These Law Schools Prove They Have Staying Power

New 10-year historical rankings.

Good news for those of you using the quarantine to argue about esoteric differences in elite law schools — there are new law school rankings out!

Well, to be fair, these are updated rankings. Bradley A. Areheart, of the University of Tennessee College of Law, has engaged in this exercise before which involves creating a ranking of law schools based on their 10-year rolling average overall USNWR ranking. This is a great resource for those looking to see not just how a law school is doing right now, but how the law school have held up over time.

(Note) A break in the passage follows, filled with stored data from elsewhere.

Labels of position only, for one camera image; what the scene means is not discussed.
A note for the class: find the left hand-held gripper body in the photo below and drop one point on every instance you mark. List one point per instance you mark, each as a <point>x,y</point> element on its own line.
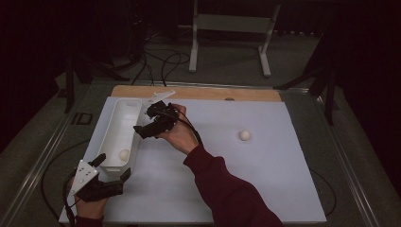
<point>85,176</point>

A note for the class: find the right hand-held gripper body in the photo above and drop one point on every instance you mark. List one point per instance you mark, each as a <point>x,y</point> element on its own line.
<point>162,118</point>

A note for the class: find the white ball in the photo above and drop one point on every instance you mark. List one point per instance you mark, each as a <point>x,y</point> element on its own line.
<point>124,154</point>
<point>244,135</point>

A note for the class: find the white plastic bin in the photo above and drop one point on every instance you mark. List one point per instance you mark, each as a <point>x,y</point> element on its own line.
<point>121,135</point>

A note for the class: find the person's right hand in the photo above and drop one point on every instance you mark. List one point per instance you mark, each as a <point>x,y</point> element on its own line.
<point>179,135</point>

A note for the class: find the person's left hand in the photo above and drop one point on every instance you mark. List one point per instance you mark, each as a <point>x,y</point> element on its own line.
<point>90,208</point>

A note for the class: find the black tripod stand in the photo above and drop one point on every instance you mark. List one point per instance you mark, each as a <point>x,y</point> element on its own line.
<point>329,94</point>
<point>70,85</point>

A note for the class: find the white metal stand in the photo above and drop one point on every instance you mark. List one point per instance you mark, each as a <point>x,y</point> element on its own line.
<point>231,23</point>

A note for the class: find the white table cover board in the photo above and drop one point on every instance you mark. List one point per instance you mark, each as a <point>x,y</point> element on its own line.
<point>268,176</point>

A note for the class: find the metal floor rail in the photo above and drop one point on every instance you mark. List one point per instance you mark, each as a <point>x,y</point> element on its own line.
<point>353,176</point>
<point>34,167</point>

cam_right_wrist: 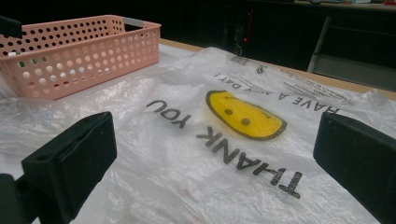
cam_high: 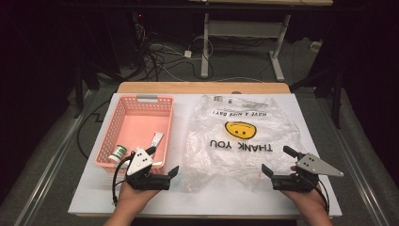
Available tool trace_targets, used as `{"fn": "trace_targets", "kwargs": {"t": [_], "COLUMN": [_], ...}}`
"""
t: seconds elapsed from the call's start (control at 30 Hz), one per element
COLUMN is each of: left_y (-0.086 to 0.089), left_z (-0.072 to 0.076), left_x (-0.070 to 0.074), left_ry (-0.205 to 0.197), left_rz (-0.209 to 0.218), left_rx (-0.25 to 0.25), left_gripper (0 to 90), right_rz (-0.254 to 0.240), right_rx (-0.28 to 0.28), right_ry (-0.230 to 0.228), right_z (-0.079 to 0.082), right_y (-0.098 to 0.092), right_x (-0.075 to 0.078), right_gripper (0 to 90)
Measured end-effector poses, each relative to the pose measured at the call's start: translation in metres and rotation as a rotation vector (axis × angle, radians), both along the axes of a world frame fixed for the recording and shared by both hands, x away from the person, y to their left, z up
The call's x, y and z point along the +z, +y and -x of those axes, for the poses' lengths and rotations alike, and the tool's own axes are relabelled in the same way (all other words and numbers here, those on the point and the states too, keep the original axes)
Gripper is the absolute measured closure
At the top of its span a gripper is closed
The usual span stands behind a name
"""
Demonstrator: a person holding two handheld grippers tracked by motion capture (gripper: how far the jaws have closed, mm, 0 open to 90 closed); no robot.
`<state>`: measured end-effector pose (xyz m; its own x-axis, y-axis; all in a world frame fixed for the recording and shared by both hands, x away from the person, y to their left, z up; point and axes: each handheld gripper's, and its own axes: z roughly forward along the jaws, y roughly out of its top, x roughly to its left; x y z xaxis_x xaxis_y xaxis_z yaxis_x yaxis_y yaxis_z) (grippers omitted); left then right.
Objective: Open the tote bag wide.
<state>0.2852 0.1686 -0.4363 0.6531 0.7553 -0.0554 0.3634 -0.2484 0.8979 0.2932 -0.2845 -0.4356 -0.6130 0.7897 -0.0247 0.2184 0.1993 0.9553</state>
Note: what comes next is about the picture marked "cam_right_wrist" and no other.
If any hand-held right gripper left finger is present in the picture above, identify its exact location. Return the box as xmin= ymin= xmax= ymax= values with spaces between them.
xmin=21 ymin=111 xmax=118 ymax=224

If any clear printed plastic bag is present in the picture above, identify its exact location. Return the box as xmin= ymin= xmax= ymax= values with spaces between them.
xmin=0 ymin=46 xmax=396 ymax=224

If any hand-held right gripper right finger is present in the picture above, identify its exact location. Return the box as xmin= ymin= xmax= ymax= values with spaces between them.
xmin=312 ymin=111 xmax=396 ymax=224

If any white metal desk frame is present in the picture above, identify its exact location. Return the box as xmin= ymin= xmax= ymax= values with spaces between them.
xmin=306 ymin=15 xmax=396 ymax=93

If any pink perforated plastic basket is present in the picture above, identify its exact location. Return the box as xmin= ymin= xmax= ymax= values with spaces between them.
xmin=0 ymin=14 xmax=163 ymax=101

And for those of you who are sticklers for details, Areheart describes his methodology for dealing with ties: “If two law school’s 10-year rolling averages were within 1/10 of a point, I tied them and then attempted to break those ties based on the current year’s peer reputation scores. You’ll see that where there was a tie, I have included the peer rep scores in parentheses for those schools. If the peer rep scores were the same, I allowed the tie to remain.”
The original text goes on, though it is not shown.